- EXERCISE INSTRUCTIONS
Keep only the lines that hold the string "held", filtering out the rest of the entries below.

___ AVAILABLE DATA ___

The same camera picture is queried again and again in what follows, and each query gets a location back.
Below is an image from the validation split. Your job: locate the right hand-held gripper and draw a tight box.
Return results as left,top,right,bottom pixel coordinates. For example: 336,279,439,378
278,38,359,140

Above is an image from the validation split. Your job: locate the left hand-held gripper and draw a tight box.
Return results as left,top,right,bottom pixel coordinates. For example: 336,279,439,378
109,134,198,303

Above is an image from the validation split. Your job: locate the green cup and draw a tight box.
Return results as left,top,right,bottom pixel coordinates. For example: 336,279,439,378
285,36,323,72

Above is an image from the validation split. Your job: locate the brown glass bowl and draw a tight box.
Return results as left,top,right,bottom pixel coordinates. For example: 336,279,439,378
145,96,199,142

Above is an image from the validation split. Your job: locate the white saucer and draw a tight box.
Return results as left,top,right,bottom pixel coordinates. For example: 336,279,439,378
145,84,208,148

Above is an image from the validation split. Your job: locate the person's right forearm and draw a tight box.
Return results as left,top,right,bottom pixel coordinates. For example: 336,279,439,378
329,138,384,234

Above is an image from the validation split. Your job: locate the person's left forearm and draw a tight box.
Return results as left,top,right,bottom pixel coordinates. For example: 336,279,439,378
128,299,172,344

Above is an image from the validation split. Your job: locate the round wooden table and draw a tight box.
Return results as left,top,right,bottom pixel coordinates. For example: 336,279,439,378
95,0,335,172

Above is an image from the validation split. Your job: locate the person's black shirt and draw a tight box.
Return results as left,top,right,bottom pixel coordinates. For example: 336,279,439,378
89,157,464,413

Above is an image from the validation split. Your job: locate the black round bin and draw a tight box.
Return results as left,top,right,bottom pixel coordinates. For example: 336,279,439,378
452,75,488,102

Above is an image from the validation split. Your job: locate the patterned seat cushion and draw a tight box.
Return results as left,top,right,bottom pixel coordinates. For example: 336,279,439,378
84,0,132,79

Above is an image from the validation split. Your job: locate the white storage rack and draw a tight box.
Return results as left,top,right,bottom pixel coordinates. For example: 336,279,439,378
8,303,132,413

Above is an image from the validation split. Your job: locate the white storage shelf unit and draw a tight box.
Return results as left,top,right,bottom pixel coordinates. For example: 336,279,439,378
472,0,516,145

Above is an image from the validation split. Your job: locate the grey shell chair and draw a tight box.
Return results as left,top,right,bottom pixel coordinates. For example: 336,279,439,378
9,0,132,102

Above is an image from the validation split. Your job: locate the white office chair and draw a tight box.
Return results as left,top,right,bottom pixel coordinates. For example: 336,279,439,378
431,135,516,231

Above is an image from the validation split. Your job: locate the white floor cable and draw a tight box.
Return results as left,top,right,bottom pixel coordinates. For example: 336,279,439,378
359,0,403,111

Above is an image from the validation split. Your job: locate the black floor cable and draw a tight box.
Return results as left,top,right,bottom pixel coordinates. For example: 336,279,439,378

___

- OUTPUT OF THE EXERCISE
Below is an image from the validation split. Your job: locate the right hand-held gripper and draw a tight box.
Above is an image from the validation split. Your job: locate the left hand-held gripper and draw a tight box.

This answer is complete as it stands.